The testing surfaced actionable feedback that directly shaped the final design. One key addition was sample-level comments for noting input volumes, concentration, and buffer details, which became one of the most-used features in the shipped product.
From design to product
The designs were handed off to development and shipped as a feature within AVENIO Connect. The final interface consolidates all research insights into a single-screen transfer experience that mirrors the technician's physical workspace.
Results & Impact
We observed 12 sample transfer sessions across the manual process (spreadsheets and physical tracking) and the visually guided approach in AVENIO Connect. Three metrics told the story.
Batch transfer time
The most immediate improvement was speed. With the manual process, a single batch of samples took an average of 2.5 hours to transfer. Technicians spent most of that time cross-referencing spreadsheets, verifying positions, and double-checking their work.

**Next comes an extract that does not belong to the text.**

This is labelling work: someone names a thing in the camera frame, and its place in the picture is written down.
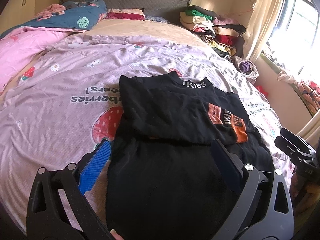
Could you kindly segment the left hand with painted nails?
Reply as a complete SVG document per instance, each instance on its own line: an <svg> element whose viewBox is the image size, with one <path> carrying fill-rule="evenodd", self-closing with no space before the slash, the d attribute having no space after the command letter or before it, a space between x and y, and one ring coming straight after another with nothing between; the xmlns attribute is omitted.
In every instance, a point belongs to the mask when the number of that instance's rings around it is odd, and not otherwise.
<svg viewBox="0 0 320 240"><path fill-rule="evenodd" d="M116 239L116 240L124 240L123 237L121 237L121 235L119 235L116 230L112 229L110 231L111 235Z"/></svg>

With visual guidance, the same batch took 34 minutes.
Pipetting error rate
The core problem we set out to solve was mis-transfers: samples placed in the wrong wells. In the manual process, 2 out of every 10 batches had at least one wrong pipetting event. With AVENIO Connect recommending target positions and tracking progress in real time, the error rate dropped to 0.25%.
Interruption recovery
Remember the user quote about losing track after an interruption? That was a 25-minute problem. Technicians had to identify where they stopped, re-verify all completed transfers, cross-check their notes, and restart from a verified position. With AVENIO Connect, progress is saved automatically. Recovery takes less than 2 minutes.
Other notable improvements
- Spatial model validated. The left-to-right source-target layout matched the users' physical workspace exactly, requiring zero learning curve.
- Step-by-step approach preferred. Users strongly preferred the guided sequential transfer over seeing all transfers at once, reporting significantly lower cognitive load.
- Pipetting orientation clarity. Clear indication of row vs. column pipetting direction eliminated confusion about transfer sequences.
- Comments feature was a surprise hit. The sample-level comments added from testing feedback became critical for tracking concentration and buffer details.
Reflection & Learnings
The left-to-right spatial model was the single most important design decision. It came directly from observing how technicians arrange their physical workspace, and it meant the interface felt familiar from day one. Users didn't need to learn a new mental model; they just transferred their existing one to the screen.
Testing with real pipetting tasks revealed what mockups couldn't. The sample-level comments feature, which became one of the most-used features in production, only surfaced because technicians were performing actual transfers during testing. If we had only done screen-based walkthroughs, we would have missed it entirely.